▶ _INPUT FOR THIS TASK_
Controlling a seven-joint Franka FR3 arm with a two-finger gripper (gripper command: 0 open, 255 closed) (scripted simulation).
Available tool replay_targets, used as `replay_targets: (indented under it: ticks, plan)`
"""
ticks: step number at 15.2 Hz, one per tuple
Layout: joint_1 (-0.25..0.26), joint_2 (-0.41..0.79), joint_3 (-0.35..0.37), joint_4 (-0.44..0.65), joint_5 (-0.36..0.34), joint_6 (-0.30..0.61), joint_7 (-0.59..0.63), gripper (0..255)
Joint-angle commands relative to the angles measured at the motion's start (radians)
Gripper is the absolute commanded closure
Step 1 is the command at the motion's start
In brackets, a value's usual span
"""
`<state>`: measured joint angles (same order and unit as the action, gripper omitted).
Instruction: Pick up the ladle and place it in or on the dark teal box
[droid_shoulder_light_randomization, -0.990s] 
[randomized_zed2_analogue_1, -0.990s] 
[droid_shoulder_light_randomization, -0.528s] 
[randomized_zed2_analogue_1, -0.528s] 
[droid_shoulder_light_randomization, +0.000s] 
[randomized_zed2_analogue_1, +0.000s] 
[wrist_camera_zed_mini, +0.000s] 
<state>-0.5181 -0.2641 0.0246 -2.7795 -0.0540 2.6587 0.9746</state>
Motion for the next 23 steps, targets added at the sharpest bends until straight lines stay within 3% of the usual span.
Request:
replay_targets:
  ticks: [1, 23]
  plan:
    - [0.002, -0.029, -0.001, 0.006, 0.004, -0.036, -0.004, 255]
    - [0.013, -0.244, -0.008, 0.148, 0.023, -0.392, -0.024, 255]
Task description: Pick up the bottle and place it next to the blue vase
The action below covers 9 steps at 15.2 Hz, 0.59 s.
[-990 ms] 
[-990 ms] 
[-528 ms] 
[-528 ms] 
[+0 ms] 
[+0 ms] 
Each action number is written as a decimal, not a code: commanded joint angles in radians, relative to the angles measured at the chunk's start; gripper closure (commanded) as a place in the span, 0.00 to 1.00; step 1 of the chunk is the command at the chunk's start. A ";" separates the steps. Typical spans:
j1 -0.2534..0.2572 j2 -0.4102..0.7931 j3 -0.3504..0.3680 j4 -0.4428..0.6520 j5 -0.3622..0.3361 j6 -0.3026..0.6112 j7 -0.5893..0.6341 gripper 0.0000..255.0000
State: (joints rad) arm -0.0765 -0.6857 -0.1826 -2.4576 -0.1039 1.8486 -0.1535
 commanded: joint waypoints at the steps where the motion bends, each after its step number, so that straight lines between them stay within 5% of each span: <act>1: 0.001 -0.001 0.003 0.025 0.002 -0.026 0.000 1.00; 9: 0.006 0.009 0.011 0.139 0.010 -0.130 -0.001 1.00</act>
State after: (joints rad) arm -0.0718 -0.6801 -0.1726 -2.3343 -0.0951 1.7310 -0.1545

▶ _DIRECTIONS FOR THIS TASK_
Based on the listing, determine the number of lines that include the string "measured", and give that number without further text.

▶ _RESULT OF THIS TASK_
3